Start of Data records

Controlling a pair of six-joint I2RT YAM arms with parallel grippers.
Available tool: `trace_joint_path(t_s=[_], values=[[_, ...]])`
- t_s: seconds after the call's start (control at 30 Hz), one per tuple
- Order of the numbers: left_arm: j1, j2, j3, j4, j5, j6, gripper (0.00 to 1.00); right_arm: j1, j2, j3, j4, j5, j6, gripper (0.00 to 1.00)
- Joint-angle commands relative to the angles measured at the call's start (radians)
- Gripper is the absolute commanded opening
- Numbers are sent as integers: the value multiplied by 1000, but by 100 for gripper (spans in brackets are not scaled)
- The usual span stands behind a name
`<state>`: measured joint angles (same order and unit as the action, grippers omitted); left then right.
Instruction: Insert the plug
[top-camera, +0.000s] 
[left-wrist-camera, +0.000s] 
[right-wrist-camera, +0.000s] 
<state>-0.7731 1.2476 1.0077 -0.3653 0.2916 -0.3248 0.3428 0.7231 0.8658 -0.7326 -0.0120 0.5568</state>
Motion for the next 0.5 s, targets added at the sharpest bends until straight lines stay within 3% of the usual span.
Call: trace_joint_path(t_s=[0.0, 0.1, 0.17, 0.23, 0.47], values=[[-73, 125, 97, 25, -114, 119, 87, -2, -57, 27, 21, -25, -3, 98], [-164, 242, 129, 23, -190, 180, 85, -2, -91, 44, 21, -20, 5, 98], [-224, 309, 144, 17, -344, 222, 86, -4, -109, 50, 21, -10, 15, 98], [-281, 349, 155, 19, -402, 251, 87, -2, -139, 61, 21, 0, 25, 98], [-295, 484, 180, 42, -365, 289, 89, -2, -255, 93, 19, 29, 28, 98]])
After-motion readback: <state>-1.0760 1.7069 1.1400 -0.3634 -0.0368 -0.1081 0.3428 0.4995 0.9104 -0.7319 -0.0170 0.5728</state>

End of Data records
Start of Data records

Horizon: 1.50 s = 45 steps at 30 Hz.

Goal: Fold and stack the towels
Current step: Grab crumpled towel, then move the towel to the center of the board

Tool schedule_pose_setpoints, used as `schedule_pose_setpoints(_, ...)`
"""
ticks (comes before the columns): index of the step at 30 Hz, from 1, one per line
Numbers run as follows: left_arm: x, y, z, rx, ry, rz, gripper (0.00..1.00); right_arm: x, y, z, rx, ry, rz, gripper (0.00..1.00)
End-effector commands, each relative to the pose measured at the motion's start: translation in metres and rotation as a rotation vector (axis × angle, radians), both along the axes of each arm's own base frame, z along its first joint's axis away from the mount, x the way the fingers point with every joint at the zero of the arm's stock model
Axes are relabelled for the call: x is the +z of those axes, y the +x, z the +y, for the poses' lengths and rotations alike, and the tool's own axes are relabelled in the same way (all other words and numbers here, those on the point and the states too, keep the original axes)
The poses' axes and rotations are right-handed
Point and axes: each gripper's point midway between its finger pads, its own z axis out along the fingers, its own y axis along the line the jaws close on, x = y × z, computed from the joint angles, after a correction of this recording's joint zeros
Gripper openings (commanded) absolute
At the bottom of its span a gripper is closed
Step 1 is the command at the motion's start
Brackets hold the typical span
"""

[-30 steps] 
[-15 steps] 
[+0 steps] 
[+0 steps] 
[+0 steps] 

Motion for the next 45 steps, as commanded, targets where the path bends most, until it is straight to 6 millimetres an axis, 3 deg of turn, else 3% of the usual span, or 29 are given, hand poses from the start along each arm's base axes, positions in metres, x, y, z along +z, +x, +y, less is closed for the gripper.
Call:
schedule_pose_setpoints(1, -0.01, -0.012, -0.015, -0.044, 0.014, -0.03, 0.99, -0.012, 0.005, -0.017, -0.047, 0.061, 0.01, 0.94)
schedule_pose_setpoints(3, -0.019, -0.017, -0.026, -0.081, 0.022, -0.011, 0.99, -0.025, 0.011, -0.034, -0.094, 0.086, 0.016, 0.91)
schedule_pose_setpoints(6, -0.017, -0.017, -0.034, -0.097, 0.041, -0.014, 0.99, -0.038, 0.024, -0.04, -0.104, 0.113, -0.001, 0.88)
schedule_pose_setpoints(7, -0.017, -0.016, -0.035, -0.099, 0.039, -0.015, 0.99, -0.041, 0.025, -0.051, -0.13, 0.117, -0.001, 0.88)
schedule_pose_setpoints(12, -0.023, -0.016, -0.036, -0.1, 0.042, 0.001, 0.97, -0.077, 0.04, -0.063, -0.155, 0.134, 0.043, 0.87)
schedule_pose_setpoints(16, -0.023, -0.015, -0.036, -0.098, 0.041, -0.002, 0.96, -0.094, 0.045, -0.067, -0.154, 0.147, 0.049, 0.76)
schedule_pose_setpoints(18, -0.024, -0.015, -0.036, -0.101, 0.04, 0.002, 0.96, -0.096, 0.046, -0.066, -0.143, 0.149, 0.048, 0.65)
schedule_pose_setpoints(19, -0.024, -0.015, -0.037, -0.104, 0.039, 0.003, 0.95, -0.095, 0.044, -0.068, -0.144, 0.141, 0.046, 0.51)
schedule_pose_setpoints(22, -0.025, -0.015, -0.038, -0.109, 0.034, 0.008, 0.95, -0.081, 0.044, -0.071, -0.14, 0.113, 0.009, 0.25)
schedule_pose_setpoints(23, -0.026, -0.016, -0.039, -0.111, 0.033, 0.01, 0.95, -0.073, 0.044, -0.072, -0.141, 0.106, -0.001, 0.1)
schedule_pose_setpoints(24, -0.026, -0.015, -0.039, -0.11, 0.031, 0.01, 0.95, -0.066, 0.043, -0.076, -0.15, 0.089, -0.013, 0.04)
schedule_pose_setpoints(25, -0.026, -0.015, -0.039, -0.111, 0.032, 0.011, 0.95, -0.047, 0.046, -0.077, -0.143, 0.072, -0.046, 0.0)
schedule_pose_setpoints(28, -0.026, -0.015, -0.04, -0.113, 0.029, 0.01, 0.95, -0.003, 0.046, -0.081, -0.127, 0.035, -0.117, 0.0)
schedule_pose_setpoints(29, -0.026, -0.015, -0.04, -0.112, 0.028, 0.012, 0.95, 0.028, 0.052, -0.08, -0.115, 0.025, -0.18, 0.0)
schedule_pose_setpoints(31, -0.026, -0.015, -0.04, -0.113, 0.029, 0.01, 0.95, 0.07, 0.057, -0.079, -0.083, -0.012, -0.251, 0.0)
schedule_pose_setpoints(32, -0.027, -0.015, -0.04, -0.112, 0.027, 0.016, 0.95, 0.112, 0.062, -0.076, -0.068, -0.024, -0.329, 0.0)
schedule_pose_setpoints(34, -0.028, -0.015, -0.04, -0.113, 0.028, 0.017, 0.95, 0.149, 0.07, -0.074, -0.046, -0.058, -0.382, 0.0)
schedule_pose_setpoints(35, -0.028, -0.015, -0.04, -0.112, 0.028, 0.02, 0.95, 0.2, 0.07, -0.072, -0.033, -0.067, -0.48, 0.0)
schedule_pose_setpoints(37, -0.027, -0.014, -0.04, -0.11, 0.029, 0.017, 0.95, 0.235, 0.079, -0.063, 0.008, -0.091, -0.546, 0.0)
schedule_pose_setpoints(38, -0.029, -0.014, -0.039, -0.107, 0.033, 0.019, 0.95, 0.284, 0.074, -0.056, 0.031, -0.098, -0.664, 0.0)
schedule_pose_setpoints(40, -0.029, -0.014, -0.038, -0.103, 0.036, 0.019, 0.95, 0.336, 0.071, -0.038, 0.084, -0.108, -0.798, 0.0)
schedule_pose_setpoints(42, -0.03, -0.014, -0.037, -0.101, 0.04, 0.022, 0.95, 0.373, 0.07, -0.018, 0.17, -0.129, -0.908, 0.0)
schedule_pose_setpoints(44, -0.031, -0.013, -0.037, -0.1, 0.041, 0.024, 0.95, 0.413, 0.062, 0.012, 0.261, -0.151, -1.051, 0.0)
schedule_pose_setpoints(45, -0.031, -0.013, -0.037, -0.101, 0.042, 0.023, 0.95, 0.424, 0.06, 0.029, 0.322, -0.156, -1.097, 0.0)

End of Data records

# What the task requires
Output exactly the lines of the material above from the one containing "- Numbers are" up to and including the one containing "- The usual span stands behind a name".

# Problem solution
- Numbers are sent as integers: the value multiplied by 1000, but by 100 for gripper (spans in brackets are not scaled)
- The usual span stands behind a name

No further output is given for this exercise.